● Work order: Given the records below, would you repeat exactly the lines that begin at the one containing "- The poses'" and end at the one containing "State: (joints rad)", inclusive?

------

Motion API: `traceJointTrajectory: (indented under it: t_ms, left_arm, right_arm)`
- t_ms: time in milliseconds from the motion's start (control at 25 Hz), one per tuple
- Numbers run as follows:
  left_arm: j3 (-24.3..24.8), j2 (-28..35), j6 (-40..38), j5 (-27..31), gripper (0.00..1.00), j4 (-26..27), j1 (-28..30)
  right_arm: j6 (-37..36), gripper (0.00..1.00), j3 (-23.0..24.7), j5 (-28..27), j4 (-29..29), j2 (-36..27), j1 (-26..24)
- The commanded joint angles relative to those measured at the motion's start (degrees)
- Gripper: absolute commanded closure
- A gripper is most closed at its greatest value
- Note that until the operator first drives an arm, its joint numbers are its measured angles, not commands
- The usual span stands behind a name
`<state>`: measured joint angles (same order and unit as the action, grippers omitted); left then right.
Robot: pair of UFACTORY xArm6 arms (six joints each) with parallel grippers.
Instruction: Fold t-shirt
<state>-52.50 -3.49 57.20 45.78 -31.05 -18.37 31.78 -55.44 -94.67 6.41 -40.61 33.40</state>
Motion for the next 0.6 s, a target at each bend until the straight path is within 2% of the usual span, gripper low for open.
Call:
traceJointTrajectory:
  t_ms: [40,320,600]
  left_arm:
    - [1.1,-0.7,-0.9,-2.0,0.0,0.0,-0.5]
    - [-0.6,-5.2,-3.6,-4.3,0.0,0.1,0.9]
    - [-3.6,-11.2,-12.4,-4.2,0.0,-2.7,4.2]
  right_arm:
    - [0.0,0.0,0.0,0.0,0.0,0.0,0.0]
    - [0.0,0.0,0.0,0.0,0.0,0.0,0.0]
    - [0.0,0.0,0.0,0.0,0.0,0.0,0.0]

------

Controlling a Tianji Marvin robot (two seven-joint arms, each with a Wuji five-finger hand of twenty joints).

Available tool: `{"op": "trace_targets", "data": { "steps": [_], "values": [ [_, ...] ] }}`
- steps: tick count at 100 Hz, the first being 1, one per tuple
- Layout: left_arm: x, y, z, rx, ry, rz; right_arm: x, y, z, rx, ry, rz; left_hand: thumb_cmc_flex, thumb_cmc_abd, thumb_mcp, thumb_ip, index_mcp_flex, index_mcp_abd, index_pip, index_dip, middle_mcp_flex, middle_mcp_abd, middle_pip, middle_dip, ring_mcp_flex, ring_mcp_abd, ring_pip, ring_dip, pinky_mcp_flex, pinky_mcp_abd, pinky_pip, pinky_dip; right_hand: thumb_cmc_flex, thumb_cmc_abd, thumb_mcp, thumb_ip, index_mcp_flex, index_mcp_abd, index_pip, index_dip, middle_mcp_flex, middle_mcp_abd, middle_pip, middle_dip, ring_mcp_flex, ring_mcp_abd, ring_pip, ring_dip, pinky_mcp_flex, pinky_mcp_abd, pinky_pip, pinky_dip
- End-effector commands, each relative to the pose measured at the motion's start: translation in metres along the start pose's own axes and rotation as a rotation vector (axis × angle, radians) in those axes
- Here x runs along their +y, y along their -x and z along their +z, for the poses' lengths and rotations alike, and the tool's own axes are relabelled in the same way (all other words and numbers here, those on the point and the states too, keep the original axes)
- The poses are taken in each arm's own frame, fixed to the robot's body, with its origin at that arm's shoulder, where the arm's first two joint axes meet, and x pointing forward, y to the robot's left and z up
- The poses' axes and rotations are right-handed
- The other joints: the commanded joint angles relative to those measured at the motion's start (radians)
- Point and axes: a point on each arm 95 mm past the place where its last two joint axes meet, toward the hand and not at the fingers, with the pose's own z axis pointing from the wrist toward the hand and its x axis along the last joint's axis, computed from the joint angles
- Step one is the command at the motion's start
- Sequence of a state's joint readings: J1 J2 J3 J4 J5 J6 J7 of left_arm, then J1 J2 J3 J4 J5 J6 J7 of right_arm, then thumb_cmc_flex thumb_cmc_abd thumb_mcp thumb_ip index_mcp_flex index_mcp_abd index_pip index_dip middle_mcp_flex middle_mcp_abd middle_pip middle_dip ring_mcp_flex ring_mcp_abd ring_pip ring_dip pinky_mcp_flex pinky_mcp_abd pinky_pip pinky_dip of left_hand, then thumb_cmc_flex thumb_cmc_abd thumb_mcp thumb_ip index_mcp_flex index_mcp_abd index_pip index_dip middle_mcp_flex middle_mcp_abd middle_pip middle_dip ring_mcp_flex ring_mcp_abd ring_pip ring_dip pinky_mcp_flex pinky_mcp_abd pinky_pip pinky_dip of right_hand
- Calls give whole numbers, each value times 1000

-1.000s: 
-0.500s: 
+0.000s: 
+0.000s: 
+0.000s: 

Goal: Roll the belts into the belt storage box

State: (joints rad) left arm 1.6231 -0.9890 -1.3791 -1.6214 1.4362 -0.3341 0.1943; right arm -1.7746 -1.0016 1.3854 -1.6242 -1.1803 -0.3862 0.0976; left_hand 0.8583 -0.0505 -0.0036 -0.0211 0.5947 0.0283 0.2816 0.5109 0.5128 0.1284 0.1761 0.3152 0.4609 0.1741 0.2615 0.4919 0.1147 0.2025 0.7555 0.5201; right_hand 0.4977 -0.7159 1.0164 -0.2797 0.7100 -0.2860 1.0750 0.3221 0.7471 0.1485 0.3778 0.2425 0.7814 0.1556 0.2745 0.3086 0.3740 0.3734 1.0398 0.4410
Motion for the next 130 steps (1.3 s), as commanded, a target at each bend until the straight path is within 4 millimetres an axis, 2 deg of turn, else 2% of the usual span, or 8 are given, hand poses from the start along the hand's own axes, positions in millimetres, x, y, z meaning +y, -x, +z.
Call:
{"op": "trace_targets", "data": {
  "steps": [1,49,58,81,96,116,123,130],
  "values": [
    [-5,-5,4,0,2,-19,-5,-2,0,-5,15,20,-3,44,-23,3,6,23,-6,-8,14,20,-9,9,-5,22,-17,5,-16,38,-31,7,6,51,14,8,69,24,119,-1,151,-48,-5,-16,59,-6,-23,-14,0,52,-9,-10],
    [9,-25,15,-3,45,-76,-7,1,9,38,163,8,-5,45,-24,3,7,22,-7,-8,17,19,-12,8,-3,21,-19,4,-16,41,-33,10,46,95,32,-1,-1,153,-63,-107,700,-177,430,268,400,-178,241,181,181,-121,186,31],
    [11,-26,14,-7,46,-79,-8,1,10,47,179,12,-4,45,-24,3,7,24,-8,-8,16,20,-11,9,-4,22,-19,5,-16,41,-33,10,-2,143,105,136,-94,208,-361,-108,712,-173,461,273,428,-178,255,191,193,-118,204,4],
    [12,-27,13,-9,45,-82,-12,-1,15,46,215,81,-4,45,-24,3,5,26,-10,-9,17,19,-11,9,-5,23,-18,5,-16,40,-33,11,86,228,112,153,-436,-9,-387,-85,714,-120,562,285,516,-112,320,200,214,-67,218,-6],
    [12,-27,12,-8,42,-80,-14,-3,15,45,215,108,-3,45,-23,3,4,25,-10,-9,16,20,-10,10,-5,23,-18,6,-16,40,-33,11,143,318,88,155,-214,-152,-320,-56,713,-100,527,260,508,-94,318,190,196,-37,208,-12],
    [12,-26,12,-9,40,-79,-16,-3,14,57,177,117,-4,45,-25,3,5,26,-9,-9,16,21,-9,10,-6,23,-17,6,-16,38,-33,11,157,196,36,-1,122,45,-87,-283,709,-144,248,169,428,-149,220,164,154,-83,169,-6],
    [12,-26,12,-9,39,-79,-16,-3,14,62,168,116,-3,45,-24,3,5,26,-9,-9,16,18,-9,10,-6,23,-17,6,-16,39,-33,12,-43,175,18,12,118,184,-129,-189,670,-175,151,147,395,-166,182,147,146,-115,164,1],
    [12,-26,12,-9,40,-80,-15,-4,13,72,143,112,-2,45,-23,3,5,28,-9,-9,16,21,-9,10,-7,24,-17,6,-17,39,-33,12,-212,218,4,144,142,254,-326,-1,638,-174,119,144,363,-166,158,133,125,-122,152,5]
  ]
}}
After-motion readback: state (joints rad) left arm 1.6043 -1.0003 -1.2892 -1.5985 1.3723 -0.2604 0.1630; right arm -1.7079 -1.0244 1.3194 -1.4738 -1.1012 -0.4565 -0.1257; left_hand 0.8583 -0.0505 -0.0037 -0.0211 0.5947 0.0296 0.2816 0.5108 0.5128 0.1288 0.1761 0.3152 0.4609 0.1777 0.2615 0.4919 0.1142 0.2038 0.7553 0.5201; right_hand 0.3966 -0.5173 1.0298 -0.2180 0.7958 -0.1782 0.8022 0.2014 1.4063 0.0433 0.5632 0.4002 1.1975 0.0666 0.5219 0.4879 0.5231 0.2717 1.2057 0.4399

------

● Final answer:
- The poses' axes and rotations are right-handed
- The other joints: the commanded joint angles relative to those measured at the motion's start (radians)
- Point and axes: a point on each arm 95 mm past the place where its last two joint axes meet, toward the hand and not at the fingers, with the pose's own z axis pointing from the wrist toward the hand and its x axis along the last joint's axis, computed from the joint angles
- Step one is the command at the motion's start
- Sequence of a state's joint readings: J1 J2 J3 J4 J5 J6 J7 of left_arm, then J1 J2 J3 J4 J5 J6 J7 of right_arm, then thumb_cmc_flex thumb_cmc_abd thumb_mcp thumb_ip index_mcp_flex index_mcp_abd index_pip index_dip middle_mcp_flex middle_mcp_abd middle_pip middle_dip ring_mcp_flex ring_mcp_abd ring_pip ring_dip pinky_mcp_flex pinky_mcp_abd pinky_pip pinky_dip of left_hand, then thumb_cmc_flex thumb_cmc_abd thumb_mcp thumb_ip index_mcp_flex index_mcp_abd index_pip index_dip middle_mcp_flex middle_mcp_abd middle_pip middle_dip ring_mcp_flex ring_mcp_abd ring_pip ring_dip pinky_mcp_flex pinky_mcp_abd pinky_pip pinky_dip of right_hand
- Calls give whole numbers, each value times 1000

-1.000s: 
-0.500s: 
+0.000s: 
+0.000s: 
+0.000s: 

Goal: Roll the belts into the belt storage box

State: (joints rad) left arm 1.6231 -0.9890 -1.3791 -1.6214 1.4362 -0.3341 0.1943; right arm -1.7746 -1.0016 1.3854 -1.6242 -1.1803 -0.3862 0.0976; left_hand 0.8583 -0.0505 -0.0036 -0.0211 0.5947 0.0283 0.2816 0.5109 0.5128 0.1284 0.1761 0.3152 0.4609 0.1741 0.2615 0.4919 0.1147 0.2025 0.7555 0.5201; right_hand 0.4977 -0.7159 1.0164 -0.2797 0.7100 -0.2860 1.0750 0.3221 0.7471 0.1485 0.3778 0.2425 0.7814 0.1556 0.2745 0.3086 0.3740 0.3734 1.0398 0.4410

Nothing else is required to complete the output.